▶ **What to do**: Please print the data shown below without any alteration.

▶ **Input data**:
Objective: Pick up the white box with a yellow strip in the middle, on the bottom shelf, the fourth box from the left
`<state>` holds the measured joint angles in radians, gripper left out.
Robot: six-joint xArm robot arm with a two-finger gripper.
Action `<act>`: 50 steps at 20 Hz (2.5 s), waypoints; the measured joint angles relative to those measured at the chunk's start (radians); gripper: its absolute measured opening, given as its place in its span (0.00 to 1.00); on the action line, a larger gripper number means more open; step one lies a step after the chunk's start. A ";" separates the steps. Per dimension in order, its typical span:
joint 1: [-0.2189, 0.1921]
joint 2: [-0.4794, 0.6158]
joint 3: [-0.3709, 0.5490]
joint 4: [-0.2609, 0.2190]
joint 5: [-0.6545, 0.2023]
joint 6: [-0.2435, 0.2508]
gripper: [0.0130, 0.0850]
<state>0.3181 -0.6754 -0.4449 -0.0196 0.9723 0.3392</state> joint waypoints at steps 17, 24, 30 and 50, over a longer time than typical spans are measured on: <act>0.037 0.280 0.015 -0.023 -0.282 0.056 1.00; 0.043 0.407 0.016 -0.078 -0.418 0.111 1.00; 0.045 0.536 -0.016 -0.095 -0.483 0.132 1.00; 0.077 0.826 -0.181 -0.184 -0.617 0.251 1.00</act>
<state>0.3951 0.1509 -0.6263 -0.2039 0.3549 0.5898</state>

▶ **Task result**:
Objective: Pick up the white box with a yellow strip in the middle, on the bottom shelf, the fourth box from the left
`<state>` holds the measured joint angles in radians, gripper left out.
Robot: six-joint xArm robot arm with a two-finger gripper.
Action `<act>`: 50 steps at 20 Hz (2.5 s), waypoints; the measured joint angles relative to those measured at the chunk's start (radians); gripper: its absolute measured opening, given as its place in its span (0.00 to 1.00); on the action line, a larger gripper number means more open; step one lies a step after the chunk's start. A ";" separates the steps. Per dimension in order, its typical span:
joint 1: [-0.2189, 0.1921]
joint 2: [-0.4794, 0.6158]
joint 3: [-0.3709, 0.5490]
joint 4: [-0.2609, 0.2190]
joint 5: [-0.6545, 0.2023]
joint 6: [-0.2435, 0.2508]
gripper: [0.0130, 0.0850]
<state>0.3181 -0.6754 -0.4449 -0.0196 0.9723 0.3392</state> joint waypoints at steps 17, 24, 30 and 50, over a longer time than typical spans are measured on: <act>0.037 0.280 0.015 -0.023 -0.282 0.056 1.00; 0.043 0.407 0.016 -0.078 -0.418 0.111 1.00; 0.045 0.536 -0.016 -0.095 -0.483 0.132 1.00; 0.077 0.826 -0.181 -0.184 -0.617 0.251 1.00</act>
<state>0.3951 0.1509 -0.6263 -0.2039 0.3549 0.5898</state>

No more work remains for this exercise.